Cette année, le festival tente de mieux contrôler ses flux : les abords du festival, les parkings et le gigantesque village de tentes seront réservés aux quelque 85 000 festivaliers attendus, si l’on se base sur les chiffres de l’an dernier ; le peuple anarchique du camping et les divisions techno motorisées sont invitées à migrer plus loin. Vendredi, deux ministres jamaïquains, chargés l’un de l’économie et l’autre du tourisme, viendront évaluer les retombées hexagonales de ce qui reste l’un des produits d’exportation les plus importants de l’île.

L’affiche de ces trois jours reste pléthorique et, dixit Fred Lachaize, son directeur, « sur notre ligne éternelle : un mix du meilleur des scènes internationales, nationales et locales et des différentes tendances du reggae actuel ». Tout particulièrement international cette année. Il n’y a qu’au Sun Ska, cette année, que l’on entendra le dancehall à la japonaise de Mighty Crown, celui, venu d’Argentine et produit par Mad Professor, d’Alika, ou Seed, qui toaste en allemand depuis les bords de la Spree… Les Écossais du Mungo Hi Fi Full System viennent avec leur énorme son se mesurer aux Dub Invaders lyonnais de Hightone ; le FC Apatride UTD se revendique marxiste, musulman et serbe, et les deux frères germano-coréens Symbiz Sound représenteraient « le dancehall du futur » avec un dubstep versatile. Il y aura même les Espagnols alterno de Ska P, ce qui ne nous rajeunit pas, par contre. Il semblerait qu’en Jamaïque commenceraient à se faire sentir les limites du pittoresque « bad boy » dans le paysage musical, des « gun lyrics » et du dancehall de fesses ; nombreux sont les artistes à évoluer dans le sens d’un retour au « new roots », néoclassicisme musical et conscience évoluée : très attendu, le Jamaïquain Protoje en est le meilleur exemple ; quant à Busy Signal, qui s’est l’an dernier fait rattraper par son passé et la justice américaine pour des faits liés aux gangs de la drogue de son quartier de Tivoli Garden, à Kingston, il a également proclamé, en titre de son dernier album, qu’il était temps pour lui de revenir à la « reggae music again ». Skarra Mucci, lui, s’est fait une spécialité du raggamuffin à l’ancienne.
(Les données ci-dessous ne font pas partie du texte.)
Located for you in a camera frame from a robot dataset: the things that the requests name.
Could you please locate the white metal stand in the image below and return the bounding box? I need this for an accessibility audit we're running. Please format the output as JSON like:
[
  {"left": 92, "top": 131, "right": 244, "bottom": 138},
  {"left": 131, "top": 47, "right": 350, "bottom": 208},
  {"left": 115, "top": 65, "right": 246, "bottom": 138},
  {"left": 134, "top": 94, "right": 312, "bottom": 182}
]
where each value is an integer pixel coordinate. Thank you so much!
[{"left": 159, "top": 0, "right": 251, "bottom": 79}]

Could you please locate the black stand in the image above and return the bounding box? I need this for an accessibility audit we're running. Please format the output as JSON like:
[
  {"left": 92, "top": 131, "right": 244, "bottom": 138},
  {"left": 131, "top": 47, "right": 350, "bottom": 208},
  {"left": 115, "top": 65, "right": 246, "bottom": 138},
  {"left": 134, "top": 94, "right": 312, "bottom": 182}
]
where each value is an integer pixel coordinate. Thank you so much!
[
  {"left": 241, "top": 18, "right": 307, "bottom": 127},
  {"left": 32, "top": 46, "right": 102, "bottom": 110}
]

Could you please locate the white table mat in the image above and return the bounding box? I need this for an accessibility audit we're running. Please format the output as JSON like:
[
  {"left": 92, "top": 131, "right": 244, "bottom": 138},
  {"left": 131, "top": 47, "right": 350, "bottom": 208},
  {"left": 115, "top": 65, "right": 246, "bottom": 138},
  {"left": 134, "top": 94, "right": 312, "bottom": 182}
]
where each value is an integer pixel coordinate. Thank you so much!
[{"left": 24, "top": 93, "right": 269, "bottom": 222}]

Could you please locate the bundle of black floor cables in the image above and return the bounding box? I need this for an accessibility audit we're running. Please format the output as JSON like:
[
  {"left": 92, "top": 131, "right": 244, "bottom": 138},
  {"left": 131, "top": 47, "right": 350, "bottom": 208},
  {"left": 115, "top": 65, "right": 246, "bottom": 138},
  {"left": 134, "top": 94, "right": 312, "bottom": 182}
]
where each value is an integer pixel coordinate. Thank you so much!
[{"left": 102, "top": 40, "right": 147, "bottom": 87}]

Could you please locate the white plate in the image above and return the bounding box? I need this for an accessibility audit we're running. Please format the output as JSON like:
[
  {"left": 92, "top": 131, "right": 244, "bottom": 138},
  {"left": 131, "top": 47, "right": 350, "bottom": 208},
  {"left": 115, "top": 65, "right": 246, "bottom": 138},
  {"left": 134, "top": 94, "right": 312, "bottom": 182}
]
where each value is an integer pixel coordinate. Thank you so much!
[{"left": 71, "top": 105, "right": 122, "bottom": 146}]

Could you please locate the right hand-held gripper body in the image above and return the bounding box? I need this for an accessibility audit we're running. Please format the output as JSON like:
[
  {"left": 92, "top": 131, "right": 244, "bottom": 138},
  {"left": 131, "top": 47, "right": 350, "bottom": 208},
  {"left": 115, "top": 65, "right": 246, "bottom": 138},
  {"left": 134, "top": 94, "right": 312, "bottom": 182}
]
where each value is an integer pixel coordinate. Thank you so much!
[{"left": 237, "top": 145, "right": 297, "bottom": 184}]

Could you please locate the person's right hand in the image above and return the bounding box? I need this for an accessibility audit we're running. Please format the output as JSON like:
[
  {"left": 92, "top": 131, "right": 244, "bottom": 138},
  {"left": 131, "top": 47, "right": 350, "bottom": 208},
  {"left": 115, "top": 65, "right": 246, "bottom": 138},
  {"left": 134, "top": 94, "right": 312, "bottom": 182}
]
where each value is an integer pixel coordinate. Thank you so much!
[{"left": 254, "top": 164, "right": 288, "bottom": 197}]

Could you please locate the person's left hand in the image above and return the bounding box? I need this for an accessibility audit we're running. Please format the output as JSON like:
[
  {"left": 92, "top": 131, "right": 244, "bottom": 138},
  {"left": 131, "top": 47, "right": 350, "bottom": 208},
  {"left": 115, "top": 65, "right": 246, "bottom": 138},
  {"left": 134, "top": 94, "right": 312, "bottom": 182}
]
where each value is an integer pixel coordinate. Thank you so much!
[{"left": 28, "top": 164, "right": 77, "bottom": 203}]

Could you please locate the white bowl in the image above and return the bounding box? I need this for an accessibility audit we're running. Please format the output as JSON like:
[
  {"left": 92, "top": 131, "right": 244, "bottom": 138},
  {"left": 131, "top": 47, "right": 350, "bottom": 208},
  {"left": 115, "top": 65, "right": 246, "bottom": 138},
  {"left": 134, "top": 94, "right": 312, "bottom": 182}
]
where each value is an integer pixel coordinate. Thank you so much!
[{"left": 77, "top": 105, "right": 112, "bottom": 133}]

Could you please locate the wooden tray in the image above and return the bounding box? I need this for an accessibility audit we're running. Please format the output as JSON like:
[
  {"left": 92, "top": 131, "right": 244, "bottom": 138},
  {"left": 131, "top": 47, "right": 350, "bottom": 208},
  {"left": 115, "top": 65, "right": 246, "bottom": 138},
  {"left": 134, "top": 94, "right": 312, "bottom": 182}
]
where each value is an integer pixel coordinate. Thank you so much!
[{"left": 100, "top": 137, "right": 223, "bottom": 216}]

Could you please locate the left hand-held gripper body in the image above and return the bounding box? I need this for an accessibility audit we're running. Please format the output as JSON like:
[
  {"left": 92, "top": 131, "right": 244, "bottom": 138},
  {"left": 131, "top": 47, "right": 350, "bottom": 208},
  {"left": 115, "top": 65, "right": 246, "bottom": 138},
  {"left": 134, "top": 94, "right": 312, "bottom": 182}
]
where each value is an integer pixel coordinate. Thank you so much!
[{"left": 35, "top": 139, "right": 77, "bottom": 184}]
Tandis que la délégation française fourmille de découvertes (Vanupié, qui s’était l’an dernier invité tout seul sur le off avec sa voix au papier de verre et sa guitare usée ; Jr Yellam ; Ilements, Volodia, Tiwony, Djanta, Tryo… non, pas Tryo), il y a toujours de la place pour les lions éternels : Ranking Joe, Don Carlos, Little Roy ; U-Roy et son disciple U-Brown, IJahman Levi… Et puis les meilleurs sounds, reggae, ragga, dancehall, dub, ska : le Mungo mais aussi Irie Ites, Trojan Sound et le RSS Sound maison qui recevra notamment les deejays Tomawok et Ghostrider.

Ah, et il y aura aussi Ky-Mani Marley. Du reggae sans un Marley, c’est moins bien, forcément.